De princesas iberas y bravas mujeres

Por José Luis Rodríguez Sánchez y Daniel García Parra.

En el centro de la plaza del Pópulo en Baeza (Jaén), preciosa ciudad Patrimonio de la Humanidad, encontramos una recoleta fuente que remata una estatua femenina muy antigua a simple vista. Si preguntamos a los baezanos, nos dirán que es una estatua de la Virgen. No es de extrañar. Desde la cristianización más o menos voluntaria de la península, hemos traspasado a la beatería mariana toda aquella tradición, o su manifestación, referida a lo femenino.

Fuente de los Leones

Así, los lugares que desde la prehistoria fueron centros de culto a la diosa madre (marismas, fuentes, grutas, cabezos, robles centenarios) hoy son lugar de adoración a María en cualquiera de sus miles de advocaciones o incluso, si hay pastorcitos de por medio, enclaves de misteriosas apariciones. Lógicamente se incluye en esta premisa toda manifestación artística, desde las vírgenes negras hasta imágenes femeninas que no sabemos muy bien cómo clasificar.

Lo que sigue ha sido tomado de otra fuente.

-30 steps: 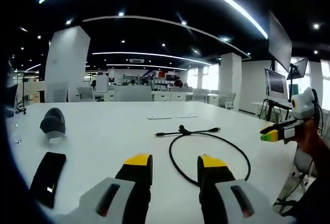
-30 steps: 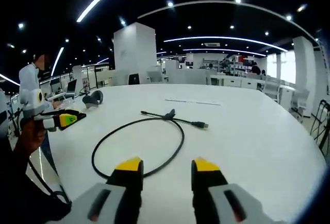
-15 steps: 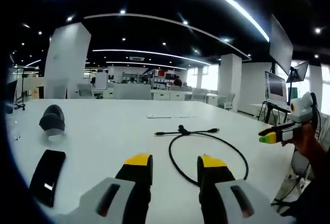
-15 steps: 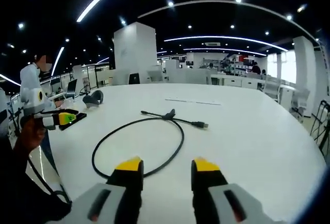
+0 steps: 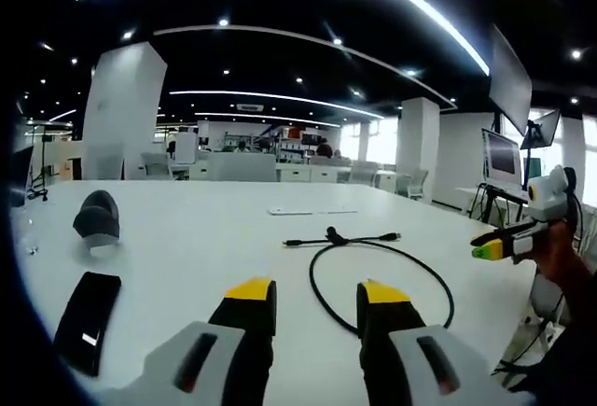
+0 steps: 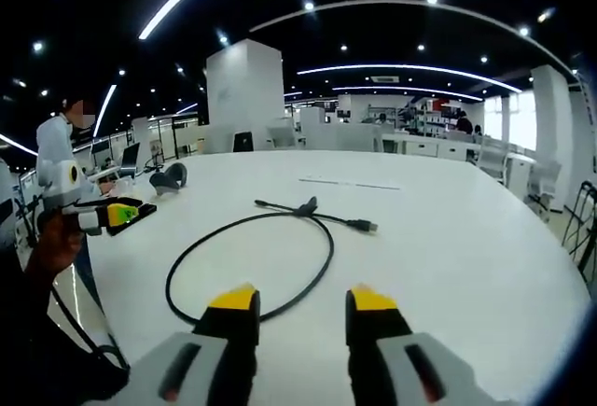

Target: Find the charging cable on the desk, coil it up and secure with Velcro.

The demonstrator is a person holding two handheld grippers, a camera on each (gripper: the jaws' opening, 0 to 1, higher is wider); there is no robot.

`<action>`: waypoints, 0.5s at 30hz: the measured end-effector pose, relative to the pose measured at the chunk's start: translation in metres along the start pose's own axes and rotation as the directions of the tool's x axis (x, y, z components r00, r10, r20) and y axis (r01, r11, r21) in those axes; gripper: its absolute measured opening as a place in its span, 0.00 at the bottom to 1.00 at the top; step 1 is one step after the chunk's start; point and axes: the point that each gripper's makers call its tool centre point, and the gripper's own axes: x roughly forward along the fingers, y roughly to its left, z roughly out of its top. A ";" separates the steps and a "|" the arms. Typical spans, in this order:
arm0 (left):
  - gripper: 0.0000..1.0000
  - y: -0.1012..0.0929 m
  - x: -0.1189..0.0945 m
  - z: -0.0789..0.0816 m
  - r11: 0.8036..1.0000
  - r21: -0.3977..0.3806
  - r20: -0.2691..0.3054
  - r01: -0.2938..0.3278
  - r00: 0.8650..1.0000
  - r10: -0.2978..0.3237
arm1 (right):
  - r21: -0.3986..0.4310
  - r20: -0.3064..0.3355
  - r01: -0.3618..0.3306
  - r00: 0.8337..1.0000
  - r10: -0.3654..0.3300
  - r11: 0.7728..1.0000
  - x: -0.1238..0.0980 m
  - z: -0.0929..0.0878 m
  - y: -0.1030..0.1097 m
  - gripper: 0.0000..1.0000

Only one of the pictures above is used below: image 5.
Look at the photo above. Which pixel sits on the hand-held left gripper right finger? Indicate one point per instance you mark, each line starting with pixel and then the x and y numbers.
pixel 420 368

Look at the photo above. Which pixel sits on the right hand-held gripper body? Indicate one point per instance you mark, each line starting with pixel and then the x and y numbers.
pixel 543 196

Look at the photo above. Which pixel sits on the person's dark clothing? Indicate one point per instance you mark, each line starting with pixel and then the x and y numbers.
pixel 573 364

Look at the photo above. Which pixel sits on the black rectangular device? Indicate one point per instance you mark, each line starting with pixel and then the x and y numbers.
pixel 84 322

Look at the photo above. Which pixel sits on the white desk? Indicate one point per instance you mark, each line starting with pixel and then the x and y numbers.
pixel 210 247

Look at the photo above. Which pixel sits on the person's right hand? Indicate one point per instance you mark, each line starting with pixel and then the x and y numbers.
pixel 559 252

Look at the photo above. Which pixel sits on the white pillar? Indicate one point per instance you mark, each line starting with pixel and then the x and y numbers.
pixel 417 144
pixel 121 112

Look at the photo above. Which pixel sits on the tilted monitor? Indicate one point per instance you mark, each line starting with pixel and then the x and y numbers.
pixel 545 128

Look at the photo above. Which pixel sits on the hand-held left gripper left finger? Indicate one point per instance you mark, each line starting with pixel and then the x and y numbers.
pixel 205 364

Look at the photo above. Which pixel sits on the monitor on stand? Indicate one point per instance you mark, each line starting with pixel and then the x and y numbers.
pixel 501 158

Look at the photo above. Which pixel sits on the dark grey curved object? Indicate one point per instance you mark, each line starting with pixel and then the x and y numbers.
pixel 95 224

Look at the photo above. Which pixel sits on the white office partition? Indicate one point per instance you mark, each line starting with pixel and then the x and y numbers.
pixel 242 168

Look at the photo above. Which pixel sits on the long ceiling light strip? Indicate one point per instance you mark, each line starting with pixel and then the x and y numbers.
pixel 420 2

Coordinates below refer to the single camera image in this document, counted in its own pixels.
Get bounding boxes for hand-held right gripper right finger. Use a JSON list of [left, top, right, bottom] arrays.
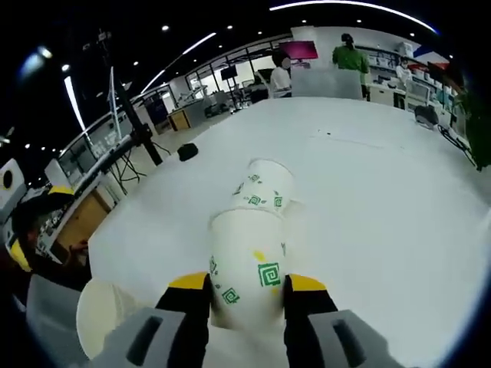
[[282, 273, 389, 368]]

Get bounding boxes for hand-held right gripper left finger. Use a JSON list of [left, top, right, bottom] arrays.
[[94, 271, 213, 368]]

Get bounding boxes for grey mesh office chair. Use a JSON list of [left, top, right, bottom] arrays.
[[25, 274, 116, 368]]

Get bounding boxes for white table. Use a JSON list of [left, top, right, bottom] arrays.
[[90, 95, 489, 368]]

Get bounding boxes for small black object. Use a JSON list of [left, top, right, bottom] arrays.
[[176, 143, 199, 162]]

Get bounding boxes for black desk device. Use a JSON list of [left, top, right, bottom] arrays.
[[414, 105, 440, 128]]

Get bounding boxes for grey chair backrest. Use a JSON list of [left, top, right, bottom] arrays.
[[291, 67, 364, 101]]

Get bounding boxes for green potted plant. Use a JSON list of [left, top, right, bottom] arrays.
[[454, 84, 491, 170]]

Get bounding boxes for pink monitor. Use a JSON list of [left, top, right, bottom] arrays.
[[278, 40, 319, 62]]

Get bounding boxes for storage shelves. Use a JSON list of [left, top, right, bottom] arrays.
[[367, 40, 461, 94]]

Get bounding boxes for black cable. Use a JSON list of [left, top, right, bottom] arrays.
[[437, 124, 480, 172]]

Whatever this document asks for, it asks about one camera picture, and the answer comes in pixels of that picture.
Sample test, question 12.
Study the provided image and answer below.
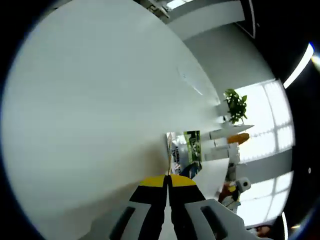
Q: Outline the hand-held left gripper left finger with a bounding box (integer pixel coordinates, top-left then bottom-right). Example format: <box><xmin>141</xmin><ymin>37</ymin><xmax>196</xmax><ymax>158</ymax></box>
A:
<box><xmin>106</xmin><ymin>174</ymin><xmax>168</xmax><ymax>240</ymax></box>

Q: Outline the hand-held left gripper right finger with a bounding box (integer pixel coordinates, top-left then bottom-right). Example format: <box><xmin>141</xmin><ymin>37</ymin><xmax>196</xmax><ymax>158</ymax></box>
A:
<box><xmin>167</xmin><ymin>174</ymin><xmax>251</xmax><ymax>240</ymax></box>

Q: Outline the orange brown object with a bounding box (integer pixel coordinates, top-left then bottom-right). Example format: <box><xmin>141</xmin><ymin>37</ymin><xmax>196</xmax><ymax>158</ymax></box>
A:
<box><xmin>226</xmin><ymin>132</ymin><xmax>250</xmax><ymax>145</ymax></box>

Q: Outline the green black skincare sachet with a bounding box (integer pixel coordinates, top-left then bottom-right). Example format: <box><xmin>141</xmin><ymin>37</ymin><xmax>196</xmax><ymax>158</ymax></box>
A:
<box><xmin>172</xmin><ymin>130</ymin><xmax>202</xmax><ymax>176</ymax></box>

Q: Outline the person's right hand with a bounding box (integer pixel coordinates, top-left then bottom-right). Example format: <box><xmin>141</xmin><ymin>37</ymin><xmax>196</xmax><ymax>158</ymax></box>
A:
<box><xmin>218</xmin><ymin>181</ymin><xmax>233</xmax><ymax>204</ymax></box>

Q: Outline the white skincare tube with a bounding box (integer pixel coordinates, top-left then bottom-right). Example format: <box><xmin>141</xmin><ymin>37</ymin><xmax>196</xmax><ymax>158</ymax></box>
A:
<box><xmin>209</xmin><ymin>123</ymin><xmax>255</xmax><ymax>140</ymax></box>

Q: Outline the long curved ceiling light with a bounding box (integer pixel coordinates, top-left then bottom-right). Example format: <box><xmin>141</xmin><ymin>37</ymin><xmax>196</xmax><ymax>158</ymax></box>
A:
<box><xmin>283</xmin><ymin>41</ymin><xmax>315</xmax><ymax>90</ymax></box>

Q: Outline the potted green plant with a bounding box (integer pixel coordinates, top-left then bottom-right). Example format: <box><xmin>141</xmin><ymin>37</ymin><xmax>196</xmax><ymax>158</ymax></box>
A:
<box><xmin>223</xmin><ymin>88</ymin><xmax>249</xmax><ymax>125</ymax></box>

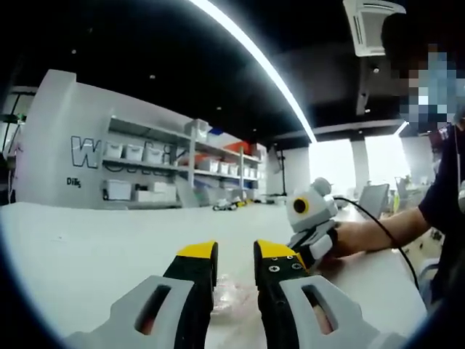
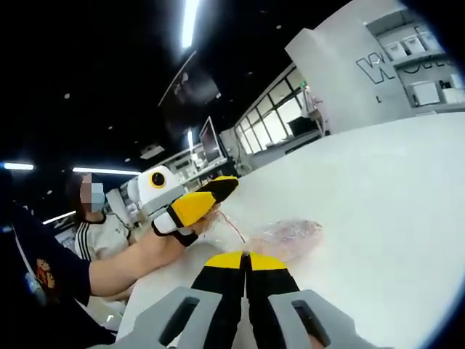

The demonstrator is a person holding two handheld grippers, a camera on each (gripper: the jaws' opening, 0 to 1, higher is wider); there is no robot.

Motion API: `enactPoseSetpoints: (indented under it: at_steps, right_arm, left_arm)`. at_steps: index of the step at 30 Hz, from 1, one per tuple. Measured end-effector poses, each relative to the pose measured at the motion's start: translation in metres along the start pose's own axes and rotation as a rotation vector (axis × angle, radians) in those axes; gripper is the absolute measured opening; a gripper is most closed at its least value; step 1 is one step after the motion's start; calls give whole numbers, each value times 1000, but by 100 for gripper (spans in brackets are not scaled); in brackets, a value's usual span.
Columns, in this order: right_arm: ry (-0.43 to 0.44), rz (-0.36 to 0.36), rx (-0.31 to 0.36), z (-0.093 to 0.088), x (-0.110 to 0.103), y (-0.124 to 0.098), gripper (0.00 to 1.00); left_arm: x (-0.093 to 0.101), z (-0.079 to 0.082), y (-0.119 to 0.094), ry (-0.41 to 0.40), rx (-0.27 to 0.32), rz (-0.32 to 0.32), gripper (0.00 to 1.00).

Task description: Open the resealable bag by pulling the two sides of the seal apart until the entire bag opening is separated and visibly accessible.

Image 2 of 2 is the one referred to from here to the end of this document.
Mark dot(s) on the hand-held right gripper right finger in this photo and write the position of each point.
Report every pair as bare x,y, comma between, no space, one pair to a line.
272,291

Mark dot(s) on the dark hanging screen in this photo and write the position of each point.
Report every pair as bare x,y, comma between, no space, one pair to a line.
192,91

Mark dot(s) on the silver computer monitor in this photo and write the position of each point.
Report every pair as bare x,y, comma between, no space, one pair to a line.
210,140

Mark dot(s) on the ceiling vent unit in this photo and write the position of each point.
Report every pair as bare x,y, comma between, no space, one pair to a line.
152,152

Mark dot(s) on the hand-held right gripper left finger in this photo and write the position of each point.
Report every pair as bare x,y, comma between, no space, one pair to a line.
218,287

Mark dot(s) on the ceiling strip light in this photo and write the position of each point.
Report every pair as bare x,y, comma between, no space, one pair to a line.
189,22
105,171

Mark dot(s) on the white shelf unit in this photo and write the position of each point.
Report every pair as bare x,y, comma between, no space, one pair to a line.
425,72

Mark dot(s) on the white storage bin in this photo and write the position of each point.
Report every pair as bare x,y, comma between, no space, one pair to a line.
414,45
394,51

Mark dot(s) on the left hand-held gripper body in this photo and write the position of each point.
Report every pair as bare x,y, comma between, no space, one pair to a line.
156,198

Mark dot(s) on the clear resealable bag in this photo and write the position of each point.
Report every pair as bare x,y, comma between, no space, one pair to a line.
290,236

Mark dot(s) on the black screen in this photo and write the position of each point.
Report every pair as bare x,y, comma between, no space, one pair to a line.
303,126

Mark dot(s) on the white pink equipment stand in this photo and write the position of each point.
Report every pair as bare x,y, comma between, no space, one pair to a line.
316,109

Pero la imagen a la que me refiero, la que domina la fuente de los Leones, no es la Virgen. Ni siquiera una virgen, puesto que se trata de una mujer casada. Es Imilce o Himilce, esposa que fue de Aníbal, nada menos, el cartaginés que completó la conquista de la península ibérica iniciada por su padre Amílcar, metiéndonos de patas en la historia. Y el general que puso de rodillas a Roma y sus legiones.

Es muy posible, por lo poco que de ella sabemos, que fuera una princesa ibera nacida en Cástulo, ciudad cercana a la actual Linares. Por lo tanto, su matrimonio tiene visos de encuadrarse en la política de amistad que Aníbal procuró con los indígenas hispanos. Cuando el general tuvo a punto la invasión de Italia atravesando los Alpes, embarcó a su familia en el puerto de Cádiz rumbo a Cartago, buscando su seguridad. La despedida de Imilce de su marido nos la relata Silio Itálico de la siguiente manera:

«¿A mí me impides acompañarte, olvidado de que mi vida depende de la tuya? ¿En tan poco estimaré el matrimonio y la cesión de mi virginidad, como para fallarte en subir contigo montañas? ¡Confía en la hombría femenina! No hay fuerza que supere al amor conyugal.

Pero si sólo soy juzgada por mi sexo, y has resuelto despedirme, me avengo y no interpongo demora al destino. Que la divinidad te asista, hago votos.

Marcha con buen pie, marcha con el favor de los dioses y conforme a tus deseos, y en la batalla, en el sangriento combate, acuérdate de mantener vivo el recuerdo de tu esposa y de tu hijo».

(Púnicas III, 109-127).

 

Precioso texto en el que llama la atención esta mujer de pelo en pecho (utilizando expresión cervantina) que habla de su hombría femenina, de la cesión de su virginidad –lo siento por los baezanos “marianistas”– como respaldo para aguantar duras pruebas y, sobre todo, que de alguna forma se revuelve contra la discriminación por su sexo a la que se ve sometida.

En la historia que nos explicaron aquellos curas que intentaron a veces ineducarnos, no aparecían heroínas. Como mucho, Isabel la Católica y Agustina de Aragón, enseñas patrias del imperio hacia Dios. Pero hay toda una galería de mujeres duras, montunas, bravías, a las que no hay que olvidar y de las que hay mucho que decir: la comunera María Pacheco que puso a raya a todos los nobles matasietes de Carlos V; doña María la Brava, salmantina que supo tomarse cumplida venganza del asesinato de sus hijos cuando justicia e iglesia la despreciaron; doña Tota, reina de Navarra que no dudó en ponerle los puntos al mismísimo Abderramán III para salvar a su hijo Sancho el Craso; Dolores Ibarruri alma de la resistencia de Madrid frente a los fascistas; Federica Montseny, Victoria Kent, Clara Campoamor y así una larga lista de reales hembras que desmienten aquello de que la mujer en la historia no ha tenido un papel sino un trapo de limpiar sólo porque han sido hombres los que la escribieron. Entre ellas incluyo a Imilce y, en su recuerdo, os he dado la paliza.